Гедамбола (Сапрыкина) - страница 3

– Герогх, – шепотом повторила я.

Так, наверное, его зовут. Зубы защелкали, я зажмурилась.

Волк оскалился на стаю, и все послушно затихли.

– Нет охоты в этих краях. Ты знаешь, почему.

Я порылась в памяти. Но там было пусто, как у всякой новорожденной. Задумчиво отряхнув подол от иголок, с удовольствием оглядела орнамент – замысловатый, витой.

– Не знаю, – я улыбнулась как можно дружелюбнее и почесала нос, на который с елки упал клочок паутины. – Ничего-то я не знаю. И про себя тоже. Вот смотрите, – протянула грязную пятку, – один ботинок. Воняет рыбой. А как так вышло – не помню. Я ведь родилась только вчера. В папоротниках возле дуба.

Волк задышал чаще и чуть слышно рыкнул. Голос его, хриплый, с присвистом, напоминал шум ветра, запутавшегося в еловых лапах.

– Не прикидывайся дурочкой. Хотя это неважно. Отдадим тебя отцу, и делай, что хочешь. Рождайся или умирай. Если он, конечно, захочет тебя обратно.

Желтые, неподвижные глаза повернулись ко мне – они смотрели в упор, холодные, недобрые. Волки завыли. Мне захотелось спросить, что еще за отец? А главное, добавить, что мне и тут хорошо, с ними, в лесу, вот только бы поесть. Но поднялся такой жуткий вой, что скоро я позабыла обо всем на свете.

К полудню кто-то из стаи раздобыл тощую ворону, и все накинулись на нее, без стеснения вгрызаясь в бока сородичей. Больше было возни, визга, порванных ушей, чем пользы от вороны – хорошо, если каждому по перышку досталось.

Большой волк из-под прикрытых век смотрел на сородичей с горечью. Время от времени он косился – я растирала больную лодыжку, надеясь, что так она скорее перестанет ныть. Мне показалось, что ему было стыдно.

На ночь я улеглась у волка под боком, наши животы урчали – но по-разному, у него – угрожающе, гулко, у меня жалобно, будто ныл заблудившийся лисенок. Я свернулась, скукожилась и придвинулась как можно ближе к волку – теплому и живому.

«Ветер в голове – ноги над землей»

На рассвете вернулся молодой. Большой волк снова подхватил меня на закорки. От голода я, кажется, время от времени теряла сознание. Лес постепенно светлел. Теперь, если задрать голову, хорошо просматривалось небо.

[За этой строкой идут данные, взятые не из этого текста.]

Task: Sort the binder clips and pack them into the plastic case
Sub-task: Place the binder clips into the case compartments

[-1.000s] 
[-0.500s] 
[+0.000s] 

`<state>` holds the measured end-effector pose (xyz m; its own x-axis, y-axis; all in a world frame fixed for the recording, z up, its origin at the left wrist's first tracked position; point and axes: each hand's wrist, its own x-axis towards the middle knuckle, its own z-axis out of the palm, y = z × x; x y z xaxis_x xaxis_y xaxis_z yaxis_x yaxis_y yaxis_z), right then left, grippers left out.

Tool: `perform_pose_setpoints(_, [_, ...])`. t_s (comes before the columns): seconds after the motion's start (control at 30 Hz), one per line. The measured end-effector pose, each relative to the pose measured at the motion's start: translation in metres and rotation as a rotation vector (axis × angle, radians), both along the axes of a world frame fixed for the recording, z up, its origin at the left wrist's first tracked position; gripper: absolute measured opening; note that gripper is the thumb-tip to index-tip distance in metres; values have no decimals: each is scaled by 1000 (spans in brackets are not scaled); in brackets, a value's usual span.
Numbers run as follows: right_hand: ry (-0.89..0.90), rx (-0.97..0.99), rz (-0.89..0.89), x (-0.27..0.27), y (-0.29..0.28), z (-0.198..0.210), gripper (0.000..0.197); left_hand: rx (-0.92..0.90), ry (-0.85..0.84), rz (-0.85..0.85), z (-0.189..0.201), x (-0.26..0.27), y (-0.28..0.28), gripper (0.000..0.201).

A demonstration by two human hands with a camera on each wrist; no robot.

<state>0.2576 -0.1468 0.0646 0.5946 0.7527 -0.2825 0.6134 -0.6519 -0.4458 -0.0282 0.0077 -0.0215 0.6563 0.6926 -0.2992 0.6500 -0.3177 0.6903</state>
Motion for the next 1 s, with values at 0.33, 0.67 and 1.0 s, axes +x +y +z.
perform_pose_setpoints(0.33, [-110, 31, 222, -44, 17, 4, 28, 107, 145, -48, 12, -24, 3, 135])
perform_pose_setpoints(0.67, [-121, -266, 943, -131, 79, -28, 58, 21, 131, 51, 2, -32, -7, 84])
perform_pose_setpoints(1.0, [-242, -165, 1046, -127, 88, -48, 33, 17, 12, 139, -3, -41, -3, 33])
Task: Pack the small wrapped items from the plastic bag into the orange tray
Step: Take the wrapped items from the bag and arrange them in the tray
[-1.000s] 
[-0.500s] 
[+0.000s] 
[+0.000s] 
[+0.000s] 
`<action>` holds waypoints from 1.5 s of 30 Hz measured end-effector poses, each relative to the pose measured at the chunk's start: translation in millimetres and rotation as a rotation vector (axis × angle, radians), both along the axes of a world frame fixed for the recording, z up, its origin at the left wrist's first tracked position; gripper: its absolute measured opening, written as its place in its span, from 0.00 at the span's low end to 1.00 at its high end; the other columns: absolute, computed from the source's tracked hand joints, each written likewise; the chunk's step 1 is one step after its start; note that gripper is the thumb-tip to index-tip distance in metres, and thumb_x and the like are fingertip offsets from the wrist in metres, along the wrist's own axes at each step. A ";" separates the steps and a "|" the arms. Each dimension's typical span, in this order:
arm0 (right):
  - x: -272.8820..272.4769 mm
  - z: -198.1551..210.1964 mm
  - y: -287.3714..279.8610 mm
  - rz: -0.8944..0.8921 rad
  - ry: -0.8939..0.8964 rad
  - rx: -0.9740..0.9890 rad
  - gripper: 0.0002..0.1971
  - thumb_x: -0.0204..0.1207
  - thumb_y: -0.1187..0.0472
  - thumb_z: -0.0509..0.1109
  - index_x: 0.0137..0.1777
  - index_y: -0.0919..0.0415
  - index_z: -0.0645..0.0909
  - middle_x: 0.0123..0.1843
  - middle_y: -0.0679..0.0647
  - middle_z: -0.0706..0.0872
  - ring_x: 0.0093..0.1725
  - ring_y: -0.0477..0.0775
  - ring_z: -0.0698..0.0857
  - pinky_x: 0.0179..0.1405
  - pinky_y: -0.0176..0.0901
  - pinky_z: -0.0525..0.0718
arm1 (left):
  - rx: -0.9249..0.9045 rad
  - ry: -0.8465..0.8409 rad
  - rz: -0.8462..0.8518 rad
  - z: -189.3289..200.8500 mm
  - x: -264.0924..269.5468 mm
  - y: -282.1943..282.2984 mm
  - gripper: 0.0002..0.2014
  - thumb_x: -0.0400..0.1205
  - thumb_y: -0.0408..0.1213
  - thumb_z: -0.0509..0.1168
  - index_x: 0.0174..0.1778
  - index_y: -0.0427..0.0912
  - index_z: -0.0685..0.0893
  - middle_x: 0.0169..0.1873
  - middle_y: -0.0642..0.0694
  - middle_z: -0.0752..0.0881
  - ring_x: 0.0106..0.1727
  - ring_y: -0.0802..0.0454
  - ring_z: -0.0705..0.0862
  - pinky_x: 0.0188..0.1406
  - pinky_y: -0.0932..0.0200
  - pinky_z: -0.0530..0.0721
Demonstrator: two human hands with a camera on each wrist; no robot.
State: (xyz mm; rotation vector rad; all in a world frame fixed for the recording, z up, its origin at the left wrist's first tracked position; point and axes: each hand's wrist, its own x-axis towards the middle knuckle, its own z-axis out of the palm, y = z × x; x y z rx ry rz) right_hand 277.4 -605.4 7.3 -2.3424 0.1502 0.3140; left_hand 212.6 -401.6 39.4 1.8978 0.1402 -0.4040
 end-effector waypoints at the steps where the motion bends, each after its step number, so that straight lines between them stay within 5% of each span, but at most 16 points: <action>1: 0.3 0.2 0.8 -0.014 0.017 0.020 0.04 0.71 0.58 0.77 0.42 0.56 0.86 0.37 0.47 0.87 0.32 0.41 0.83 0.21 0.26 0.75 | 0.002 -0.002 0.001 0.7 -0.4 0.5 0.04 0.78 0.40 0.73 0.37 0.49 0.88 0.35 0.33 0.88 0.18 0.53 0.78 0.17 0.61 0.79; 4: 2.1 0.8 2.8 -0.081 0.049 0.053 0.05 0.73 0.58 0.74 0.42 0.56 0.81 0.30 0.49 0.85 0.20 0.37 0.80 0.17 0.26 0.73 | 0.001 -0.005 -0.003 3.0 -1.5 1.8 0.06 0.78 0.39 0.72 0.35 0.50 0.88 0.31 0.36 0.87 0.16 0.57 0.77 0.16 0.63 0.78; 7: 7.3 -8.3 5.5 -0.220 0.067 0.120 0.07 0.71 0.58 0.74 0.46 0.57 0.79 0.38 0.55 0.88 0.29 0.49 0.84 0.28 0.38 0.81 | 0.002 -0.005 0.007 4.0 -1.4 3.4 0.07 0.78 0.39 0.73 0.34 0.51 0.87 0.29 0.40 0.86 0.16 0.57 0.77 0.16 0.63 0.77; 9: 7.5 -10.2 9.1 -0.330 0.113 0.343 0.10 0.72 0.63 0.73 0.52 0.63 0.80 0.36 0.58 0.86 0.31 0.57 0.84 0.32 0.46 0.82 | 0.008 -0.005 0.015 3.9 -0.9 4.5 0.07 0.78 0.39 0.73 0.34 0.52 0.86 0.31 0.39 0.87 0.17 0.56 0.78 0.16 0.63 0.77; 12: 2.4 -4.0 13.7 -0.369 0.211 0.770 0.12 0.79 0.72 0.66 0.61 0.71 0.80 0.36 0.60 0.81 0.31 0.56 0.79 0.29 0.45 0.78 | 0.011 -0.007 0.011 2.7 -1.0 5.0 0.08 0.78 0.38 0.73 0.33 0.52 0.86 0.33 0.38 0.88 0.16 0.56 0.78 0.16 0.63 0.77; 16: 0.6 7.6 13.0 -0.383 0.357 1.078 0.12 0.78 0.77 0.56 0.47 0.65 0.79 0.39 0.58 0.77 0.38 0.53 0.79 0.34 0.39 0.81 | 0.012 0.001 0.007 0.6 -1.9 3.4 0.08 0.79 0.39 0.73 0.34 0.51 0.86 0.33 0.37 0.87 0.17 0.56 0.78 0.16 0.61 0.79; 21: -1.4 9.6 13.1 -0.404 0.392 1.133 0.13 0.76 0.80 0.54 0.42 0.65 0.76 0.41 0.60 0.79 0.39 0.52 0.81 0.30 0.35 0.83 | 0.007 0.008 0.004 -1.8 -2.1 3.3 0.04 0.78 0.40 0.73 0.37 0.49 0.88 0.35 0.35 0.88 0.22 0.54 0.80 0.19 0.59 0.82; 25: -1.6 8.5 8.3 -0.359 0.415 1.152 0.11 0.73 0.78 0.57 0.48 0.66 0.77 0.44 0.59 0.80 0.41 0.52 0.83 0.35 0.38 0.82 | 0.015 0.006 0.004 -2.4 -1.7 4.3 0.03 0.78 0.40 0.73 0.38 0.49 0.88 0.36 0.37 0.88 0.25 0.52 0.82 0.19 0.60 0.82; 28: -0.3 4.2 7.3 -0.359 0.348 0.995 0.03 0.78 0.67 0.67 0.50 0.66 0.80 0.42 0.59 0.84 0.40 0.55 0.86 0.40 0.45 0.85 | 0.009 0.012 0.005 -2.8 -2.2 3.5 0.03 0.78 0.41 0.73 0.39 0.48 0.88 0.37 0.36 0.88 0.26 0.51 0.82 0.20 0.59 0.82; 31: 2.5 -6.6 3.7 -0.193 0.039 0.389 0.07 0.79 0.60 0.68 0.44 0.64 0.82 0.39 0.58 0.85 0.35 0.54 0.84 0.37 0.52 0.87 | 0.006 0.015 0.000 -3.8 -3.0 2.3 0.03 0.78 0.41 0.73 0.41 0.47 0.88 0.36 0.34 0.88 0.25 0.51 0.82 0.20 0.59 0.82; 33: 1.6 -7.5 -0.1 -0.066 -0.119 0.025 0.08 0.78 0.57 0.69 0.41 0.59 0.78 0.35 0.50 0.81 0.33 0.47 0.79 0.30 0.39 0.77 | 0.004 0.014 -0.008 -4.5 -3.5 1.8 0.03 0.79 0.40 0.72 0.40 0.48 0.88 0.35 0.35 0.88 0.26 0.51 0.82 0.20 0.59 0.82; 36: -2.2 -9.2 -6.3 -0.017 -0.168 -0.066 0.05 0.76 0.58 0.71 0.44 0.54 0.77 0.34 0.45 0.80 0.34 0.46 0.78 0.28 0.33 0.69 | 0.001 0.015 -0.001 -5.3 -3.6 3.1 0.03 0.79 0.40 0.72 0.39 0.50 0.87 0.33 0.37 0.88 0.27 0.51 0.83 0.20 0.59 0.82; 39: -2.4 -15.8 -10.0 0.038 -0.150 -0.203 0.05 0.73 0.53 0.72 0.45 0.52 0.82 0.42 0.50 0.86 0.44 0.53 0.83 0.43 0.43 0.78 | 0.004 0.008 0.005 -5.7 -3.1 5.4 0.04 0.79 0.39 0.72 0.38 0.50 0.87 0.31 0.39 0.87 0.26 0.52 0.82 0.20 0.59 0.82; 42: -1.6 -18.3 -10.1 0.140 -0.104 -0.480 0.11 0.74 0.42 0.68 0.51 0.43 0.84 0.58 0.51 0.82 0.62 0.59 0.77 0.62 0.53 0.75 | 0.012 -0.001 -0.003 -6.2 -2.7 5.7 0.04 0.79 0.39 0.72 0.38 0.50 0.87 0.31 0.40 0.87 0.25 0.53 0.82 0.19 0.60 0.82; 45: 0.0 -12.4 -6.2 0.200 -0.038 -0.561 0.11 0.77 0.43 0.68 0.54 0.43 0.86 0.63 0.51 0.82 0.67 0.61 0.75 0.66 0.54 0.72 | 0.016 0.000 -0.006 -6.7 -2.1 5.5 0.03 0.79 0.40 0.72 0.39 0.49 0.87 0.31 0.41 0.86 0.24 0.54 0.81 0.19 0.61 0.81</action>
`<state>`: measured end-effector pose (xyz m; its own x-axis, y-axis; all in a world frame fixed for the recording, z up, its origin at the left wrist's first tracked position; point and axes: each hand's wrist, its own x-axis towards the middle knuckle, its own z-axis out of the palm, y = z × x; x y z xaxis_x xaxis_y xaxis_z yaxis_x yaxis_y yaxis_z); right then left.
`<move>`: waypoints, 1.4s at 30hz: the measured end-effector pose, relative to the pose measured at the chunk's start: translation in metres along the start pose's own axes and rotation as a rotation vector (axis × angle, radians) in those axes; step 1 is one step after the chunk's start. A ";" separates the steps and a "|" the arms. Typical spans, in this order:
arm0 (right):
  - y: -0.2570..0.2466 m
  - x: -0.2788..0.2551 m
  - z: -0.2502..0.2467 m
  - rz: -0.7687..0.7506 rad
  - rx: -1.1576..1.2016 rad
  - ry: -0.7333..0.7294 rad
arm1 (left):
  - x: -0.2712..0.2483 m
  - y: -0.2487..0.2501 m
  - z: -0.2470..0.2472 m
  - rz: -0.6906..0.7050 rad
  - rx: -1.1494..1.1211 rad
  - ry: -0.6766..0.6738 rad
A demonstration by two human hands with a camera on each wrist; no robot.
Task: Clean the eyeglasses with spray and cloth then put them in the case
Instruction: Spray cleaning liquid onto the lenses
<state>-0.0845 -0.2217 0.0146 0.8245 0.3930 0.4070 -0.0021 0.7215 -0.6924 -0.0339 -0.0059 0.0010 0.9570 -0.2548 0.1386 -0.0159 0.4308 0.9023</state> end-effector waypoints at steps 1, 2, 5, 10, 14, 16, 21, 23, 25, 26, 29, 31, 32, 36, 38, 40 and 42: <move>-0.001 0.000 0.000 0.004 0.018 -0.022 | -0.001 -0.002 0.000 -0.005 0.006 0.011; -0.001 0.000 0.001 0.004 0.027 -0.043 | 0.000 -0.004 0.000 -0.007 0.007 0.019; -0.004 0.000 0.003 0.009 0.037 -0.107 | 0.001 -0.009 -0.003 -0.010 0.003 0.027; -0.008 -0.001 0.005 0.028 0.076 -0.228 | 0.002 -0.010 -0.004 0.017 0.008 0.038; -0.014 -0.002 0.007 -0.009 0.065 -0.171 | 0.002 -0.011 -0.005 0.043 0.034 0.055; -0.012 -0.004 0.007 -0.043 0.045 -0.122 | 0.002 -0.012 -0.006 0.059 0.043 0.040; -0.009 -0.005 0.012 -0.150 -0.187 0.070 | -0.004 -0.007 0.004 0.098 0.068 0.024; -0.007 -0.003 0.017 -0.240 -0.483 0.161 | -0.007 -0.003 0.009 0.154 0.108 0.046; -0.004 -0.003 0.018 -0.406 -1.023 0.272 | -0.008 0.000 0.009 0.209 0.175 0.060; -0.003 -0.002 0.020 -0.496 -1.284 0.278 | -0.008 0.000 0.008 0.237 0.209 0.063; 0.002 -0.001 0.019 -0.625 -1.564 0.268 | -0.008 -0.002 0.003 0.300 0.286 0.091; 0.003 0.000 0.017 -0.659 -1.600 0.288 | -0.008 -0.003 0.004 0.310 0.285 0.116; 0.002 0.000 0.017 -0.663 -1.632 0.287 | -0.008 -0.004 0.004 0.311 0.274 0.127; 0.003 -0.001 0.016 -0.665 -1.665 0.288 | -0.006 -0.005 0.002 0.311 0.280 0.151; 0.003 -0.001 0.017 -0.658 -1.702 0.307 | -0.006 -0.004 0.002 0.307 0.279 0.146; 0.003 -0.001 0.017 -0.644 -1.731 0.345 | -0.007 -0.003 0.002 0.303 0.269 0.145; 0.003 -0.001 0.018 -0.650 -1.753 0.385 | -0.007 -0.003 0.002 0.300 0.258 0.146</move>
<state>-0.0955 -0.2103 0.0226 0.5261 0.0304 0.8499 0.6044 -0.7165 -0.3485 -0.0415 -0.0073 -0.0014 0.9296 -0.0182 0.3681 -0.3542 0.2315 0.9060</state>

Герогх дышал тяжело и бежал уже не так быстро, как вчера, а с усилием, с надрывом, он перепрыгивал через бревна с трудом, задевая животом старую кору.

Едва мы выбрались из чащи на пролесок, как пошли холмы, стало ощутимо прохладнее. Герогх зарычал. Молодые волки, что бежали с ним рядом, стали принюхиваться и мотать головами, будто учуяли какую-то гадость. От Герогха шел жар, шерсть воняла потом, оттого моему животу было щекотно. Однако спине становилось все холоднее и холоднее. Вдруг подул сильный ветер, такой лютый, что волки не смогли бежать дальше, они улеглись на землю и прижали уши. Листья и ветки кружились в воздухе. Этот холодный ветер будто что-то выискивал. Звери сползли в овраг, залегли за корягами и пнями.